Court: Army Court of Criminal Appeals Number: ARMY 20111011 Visitors: 25
Filed: Oct. 31, 2013
Latest Update: Mar. 02, 2020
Summary: The panel found appellant not guilty of all specifications of Charge I as well as Specifications 1-3 of the renumbered Charge II. 2, JONES ARMY 20111101 Subsequent to the conclusion of appellant s case, in United States v. Spicer 71 M.J. 470, 473-75 (C.A.A.F. 2013), our superior court clarified the analysis used, to determine whether a statement to a civilian law enforcement officer is considered, to be an official statement within the meaning of Article 107, UCMJ.
UNITED STATES ARMY COURT OF CRIMINAL APPEALS
                                        Before
                           YOB, CAMPANELLA, and KRAUSS
                               Appellate Military Judges

                           UNITED STATES, Appellee
                                        v.
                          Specialist EDMOND D. JONES
                          United States Army, Appellant

                                   ARMY 20111011

           Headquarters, U.S. Army Combined Arms Support Command ,
                 Sustainment Center of Excellence and Fort Lee
                          Denise R. Lind, Military Judge
                 Colonel Paul E. Kantwill, Staff Judge Advocate


For Appellant: Colonel Patricia A. Ham, JA; Major Jaired D. Stallard, JA; Captain
James P. Curtin, JA (on brief).

For Appellee: Major Robert A. Rodrigues, JA; Major Katherine S. Gowel, JA;
Captain Sean P. Fitzgibbon, JA (on brief).

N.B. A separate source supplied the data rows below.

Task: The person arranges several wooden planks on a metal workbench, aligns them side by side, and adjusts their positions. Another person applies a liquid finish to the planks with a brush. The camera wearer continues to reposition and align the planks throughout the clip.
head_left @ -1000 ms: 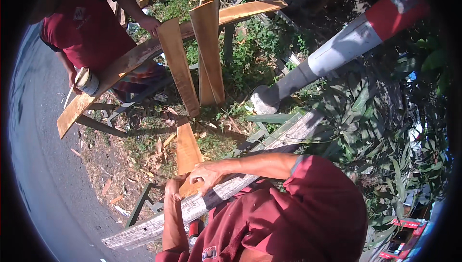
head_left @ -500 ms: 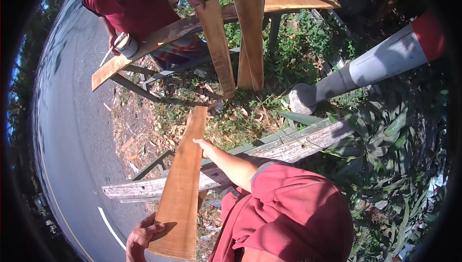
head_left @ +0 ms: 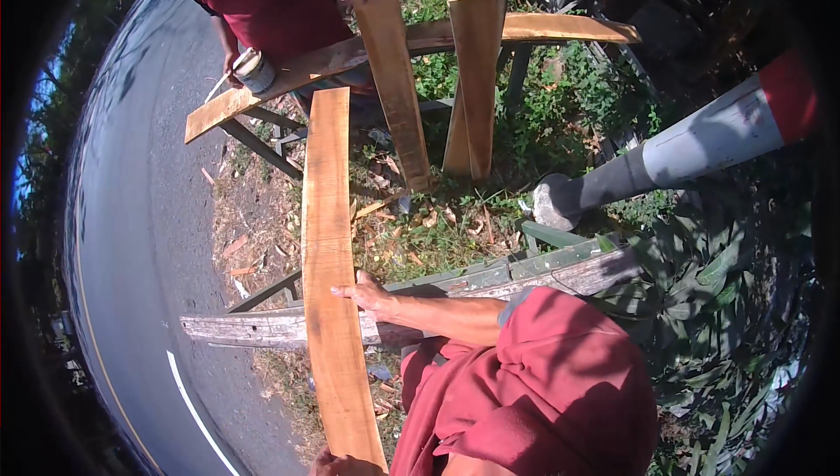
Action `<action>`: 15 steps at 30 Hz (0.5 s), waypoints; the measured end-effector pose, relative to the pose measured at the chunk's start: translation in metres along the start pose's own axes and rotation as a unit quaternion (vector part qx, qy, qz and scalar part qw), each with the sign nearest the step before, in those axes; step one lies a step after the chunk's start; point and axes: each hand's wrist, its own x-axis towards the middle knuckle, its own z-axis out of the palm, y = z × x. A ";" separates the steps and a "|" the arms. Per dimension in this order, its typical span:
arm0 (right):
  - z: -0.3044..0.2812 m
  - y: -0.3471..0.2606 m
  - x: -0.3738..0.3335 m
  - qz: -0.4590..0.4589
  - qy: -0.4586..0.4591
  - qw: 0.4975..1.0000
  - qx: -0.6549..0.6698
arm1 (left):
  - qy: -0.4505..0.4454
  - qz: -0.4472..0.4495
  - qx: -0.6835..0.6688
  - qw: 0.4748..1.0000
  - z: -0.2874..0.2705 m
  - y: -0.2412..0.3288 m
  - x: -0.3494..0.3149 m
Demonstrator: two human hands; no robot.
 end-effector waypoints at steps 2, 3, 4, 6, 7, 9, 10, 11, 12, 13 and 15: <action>-0.009 -0.023 0.033 -0.022 0.018 1.000 0.004 | 0.008 0.067 0.010 0.998 0.020 -0.007 0.035; -0.019 -0.028 0.058 -0.029 0.031 0.999 0.028 | 0.015 0.095 0.024 0.995 0.031 -0.004 0.052; -0.025 -0.051 0.067 -0.028 0.033 0.999 0.013 | 0.034 0.108 0.042 0.993 0.045 0.007 0.073; -0.034 -0.078 0.092 -0.039 0.025 0.999 -0.006 | 0.089 0.106 0.091 0.986 0.060 0.004 0.111; -0.044 -0.085 0.114 -0.063 0.025 0.998 -0.002 | 0.109 0.122 0.087 0.983 0.077 0.017 0.128; -0.043 -0.100 0.143 -0.062 0.067 0.996 -0.014 | 0.210 0.206 0.222 0.930 0.093 0.016 0.162; -0.059 -0.103 0.170 -0.084 0.102 0.991 -0.020 | 0.197 0.246 0.311 0.897 0.098 0.034 0.176; -0.085 -0.106 0.208 -0.116 0.148 0.982 -0.025 | 0.184 0.290 0.198 0.918 0.125 0.068 0.174; -0.102 -0.107 0.232 -0.130 0.172 0.976 -0.029 | 0.228 0.335 0.300 0.863 0.127 0.069 0.192; -0.087 -0.109 0.226 -0.098 0.142 0.984 -0.052 | 0.284 0.355 0.385 0.803 0.127 0.053 0.206; -0.063 -0.130 0.204 -0.043 0.096 0.990 -0.092 | 0.288 0.332 0.409 0.799 0.145 0.055 0.206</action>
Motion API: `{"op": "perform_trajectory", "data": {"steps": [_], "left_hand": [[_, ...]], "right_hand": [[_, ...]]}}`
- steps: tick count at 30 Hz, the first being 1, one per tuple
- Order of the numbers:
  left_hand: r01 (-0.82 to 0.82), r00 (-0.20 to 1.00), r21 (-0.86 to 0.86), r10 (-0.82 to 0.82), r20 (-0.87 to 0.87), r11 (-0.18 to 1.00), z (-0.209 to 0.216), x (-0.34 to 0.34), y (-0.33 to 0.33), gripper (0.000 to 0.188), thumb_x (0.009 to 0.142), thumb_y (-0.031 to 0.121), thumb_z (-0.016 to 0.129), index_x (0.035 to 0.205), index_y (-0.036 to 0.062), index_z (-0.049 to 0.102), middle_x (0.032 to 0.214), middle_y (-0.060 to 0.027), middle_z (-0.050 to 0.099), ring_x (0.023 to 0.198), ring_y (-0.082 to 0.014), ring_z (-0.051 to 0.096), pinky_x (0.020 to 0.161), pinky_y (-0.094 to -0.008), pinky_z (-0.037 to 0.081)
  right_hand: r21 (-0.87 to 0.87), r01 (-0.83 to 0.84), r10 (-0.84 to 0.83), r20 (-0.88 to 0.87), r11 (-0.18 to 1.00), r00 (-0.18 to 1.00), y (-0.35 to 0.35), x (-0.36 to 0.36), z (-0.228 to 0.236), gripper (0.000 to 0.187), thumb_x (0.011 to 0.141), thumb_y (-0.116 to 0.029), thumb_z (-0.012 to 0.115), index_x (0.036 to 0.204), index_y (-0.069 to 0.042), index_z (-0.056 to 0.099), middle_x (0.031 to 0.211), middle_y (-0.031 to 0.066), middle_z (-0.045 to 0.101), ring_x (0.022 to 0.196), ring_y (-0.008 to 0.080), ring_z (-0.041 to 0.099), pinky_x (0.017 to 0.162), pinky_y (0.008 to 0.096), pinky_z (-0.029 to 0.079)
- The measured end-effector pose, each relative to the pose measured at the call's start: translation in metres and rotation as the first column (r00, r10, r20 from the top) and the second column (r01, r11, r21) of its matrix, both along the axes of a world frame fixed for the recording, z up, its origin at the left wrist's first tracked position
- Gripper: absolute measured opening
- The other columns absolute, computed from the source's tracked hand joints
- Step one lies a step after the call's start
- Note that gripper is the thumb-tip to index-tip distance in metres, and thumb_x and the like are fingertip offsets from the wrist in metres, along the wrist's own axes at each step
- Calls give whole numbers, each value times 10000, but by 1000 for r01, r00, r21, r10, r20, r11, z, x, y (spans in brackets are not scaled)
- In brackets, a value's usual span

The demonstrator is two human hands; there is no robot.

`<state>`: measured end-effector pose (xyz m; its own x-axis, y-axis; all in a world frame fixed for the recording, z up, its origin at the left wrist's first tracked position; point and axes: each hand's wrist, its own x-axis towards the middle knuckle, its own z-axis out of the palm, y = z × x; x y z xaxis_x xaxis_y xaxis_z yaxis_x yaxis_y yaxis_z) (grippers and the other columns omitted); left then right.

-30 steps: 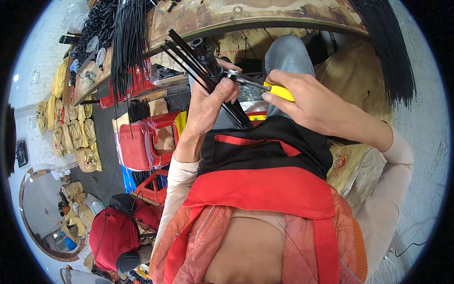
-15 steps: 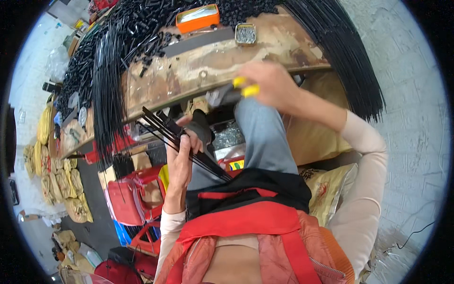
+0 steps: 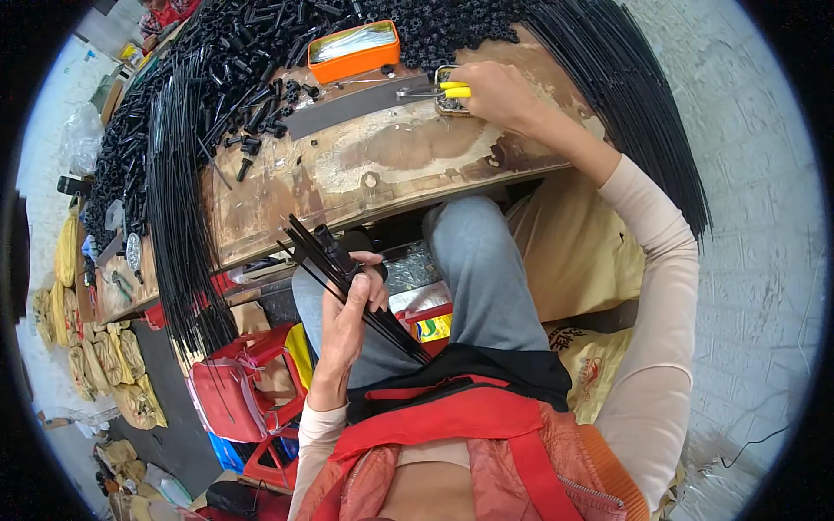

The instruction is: Assembling a brush by inserting black filaments into a base and securing them with pliers.

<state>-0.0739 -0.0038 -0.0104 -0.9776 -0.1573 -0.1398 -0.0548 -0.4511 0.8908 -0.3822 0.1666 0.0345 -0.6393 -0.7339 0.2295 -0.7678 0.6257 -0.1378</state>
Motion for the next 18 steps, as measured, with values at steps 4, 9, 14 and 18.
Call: {"op": "perform_trajectory", "data": {"steps": [4, 9, 14, 18], "left_hand": [[-14, 1000, 11, 15, -23, 1000, 6, 9, 5, 329, 990, 229, 541, 1171, -42, 489, 734, 25, 436, 651, -70, 399, 612, -234, 359], [-33, 997, -29, 31, -65, 999, 13, 27, 11, 298, 987, 226, 548, 1152, -18, 507, 723, 21, 454, 652, -67, 413, 605, -229, 361], [-69, 993, -61, 62, -102, 996, 18, 48, 14, 287, 987, 230, 550, 1139, -11, 521, 717, 18, 464, 645, -66, 420, 601, -229, 361], [-101, 987, -92, 89, -133, 991, 23, 65, 16, 279, 985, 230, 554, 1123, -11, 533, 715, 18, 468, 641, -67, 422, 596, -225, 355]], "right_hand": [[9, -33, 33, -32, 999, 999, 0, -10, -12, 230, 817, -172, 609, 1012, -66, 666, 979, 164, 672, 926, 371, 623, 779, 469, 487], [-151, 68, -42, 169, 986, 985, 7, -24, -5, 243, 818, -244, 654, 937, -34, 669, 769, 136, 654, 714, 290, 627, 664, 395, 482], [-307, 290, 6, 696, 907, 718, -7, -39, 0, 232, 748, -228, 712, 737, -6, 646, 637, 32, 616, 487, 111, 559, 460, 262, 438], [-295, 399, 75, 873, 868, 482, -6, -36, 16, 181, 799, -185, 679, 779, -10, 641, 678, 39, 610, 534, 127, 569, 470, 267, 455]]}}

                                   31 October 2013
                              ----------------------------------
                               SUMMARY DISPOSITION
                              ----------------------------------

YOB, Senior Judge:

       A panel of officer and enlisted members sitting as a general court-martial
convicted appellant, contrary to his pleas, of one specification of making a false
official statement and one specification of negligently discharging a firearm in
violation of Articles 107 and 134, Uniform Code of Military Justice, 10 U.S.C.
§§ 907 and 934 (2006) [hereinafter UCMJ]. 1 The panel sentenced appellant to a bad-
conduct discharge. The convening authority approved the adjudged sentence.


1
 Prior to arraignment, the military judge dismissed Charge II and its specification,
alleged as a violation of Article 131, UCMJ, Perjury. After the government
appealed this dismissal under Article 62, UCMJ, the military judge severed this
charge from the present court-martial. What had been listed on appellant’s charge
sheet as Charge III and Charge IV were then renumbered Charge II and Charge III,

                                                                   (continued . . .)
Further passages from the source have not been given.